This view updates within seconds whenever a new order arrives. No scheduler, no cron, no job submission.

3. You need to react to data as it changes

Fraud detection, inventory threshold alerts, anomaly detection: use cases where you need to act on a condition immediately when it becomes true. Streaming SQL lets you define those conditions as materialized views and query them at any moment.

-- Always-current view of flagged orders
CREATE MATERIALIZED VIEW sqltype_mv_late_orders AS
SELECT
    order_id,
    customer_id,
    order_status,
    order_time
FROM sqltype_orders
WHERE order_status = 'cancelled';

A downstream service can poll this view continuously or RisingWave can push changes to a Kafka topic or webhook. The materialized view is always current.

4. Your batch jobs are too slow to maintain

If your dbt model runs for 20 minutes every hour and the team complains that data is always stale, streaming SQL is the right migration path. The incremental computation model means processing time stays proportional to the volume of new data, not total historical data.

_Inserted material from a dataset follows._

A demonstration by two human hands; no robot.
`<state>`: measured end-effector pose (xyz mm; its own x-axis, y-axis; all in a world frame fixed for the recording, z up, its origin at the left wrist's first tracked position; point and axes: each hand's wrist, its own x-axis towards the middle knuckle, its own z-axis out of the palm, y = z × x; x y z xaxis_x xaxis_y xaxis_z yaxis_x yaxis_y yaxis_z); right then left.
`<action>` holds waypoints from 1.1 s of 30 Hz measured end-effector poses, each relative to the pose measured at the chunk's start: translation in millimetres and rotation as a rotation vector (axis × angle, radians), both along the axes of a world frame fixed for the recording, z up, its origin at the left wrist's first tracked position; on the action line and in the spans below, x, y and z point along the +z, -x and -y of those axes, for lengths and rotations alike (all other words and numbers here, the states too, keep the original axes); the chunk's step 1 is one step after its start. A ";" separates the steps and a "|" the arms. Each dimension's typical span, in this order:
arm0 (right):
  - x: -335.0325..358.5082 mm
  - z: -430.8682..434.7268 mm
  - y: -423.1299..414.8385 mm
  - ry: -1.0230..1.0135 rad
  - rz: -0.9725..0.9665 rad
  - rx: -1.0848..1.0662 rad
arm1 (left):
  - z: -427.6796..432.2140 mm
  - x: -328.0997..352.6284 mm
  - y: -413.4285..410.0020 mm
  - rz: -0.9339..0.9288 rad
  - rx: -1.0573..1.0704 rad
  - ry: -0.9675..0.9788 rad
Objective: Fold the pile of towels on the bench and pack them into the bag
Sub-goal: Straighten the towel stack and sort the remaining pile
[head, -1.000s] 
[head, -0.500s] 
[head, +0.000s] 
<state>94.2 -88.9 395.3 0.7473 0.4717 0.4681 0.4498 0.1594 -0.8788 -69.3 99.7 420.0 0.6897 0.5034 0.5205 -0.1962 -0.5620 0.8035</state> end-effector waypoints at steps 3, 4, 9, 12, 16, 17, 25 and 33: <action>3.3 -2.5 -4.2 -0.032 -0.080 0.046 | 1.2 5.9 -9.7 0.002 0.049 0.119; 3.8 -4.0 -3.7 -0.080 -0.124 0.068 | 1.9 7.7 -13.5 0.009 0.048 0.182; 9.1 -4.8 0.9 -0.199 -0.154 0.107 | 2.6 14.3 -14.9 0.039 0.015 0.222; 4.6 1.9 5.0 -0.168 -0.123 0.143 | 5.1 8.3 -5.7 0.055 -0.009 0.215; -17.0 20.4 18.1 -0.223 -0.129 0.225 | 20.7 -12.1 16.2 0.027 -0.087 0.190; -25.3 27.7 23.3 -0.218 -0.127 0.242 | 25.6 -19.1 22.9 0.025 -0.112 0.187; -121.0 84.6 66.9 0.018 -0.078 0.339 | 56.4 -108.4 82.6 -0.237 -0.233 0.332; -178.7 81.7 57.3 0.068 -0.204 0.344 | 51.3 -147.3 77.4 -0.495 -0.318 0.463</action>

5. You need to join streams with tables

Enriching events with dimensional data, joining two event streams with a time constraint: these are streaming join patterns that batch SQL handles poorly because it lacks the notion of time-ordered event arrival.

Practical Decision Tree

Use this decision tree when evaluating a new use case:

Is your input data arriving continuously (Kafka, CDC, event streams)?
├── Yes → Are results needed within seconds?
│         ├── Yes → Use STREAMING SQL (materialized views)
│         └── No  → Either approach works; batch may be simpler
└── No  → Does your data arrive in scheduled batches (S3, nightly exports)?
          ├── Yes → Use BATCH SQL (dbt, Spark, warehouse queries)
          └── No  → Is this ad-hoc exploration?
                    ├── Yes → Use BATCH SQL (interactive query)
                    └── No  → Evaluate data arrival pattern before deciding

For the most common production scenario, the rule is simpler: if stakeholders ask "why is this data from an hour ago?", you need streaming SQL.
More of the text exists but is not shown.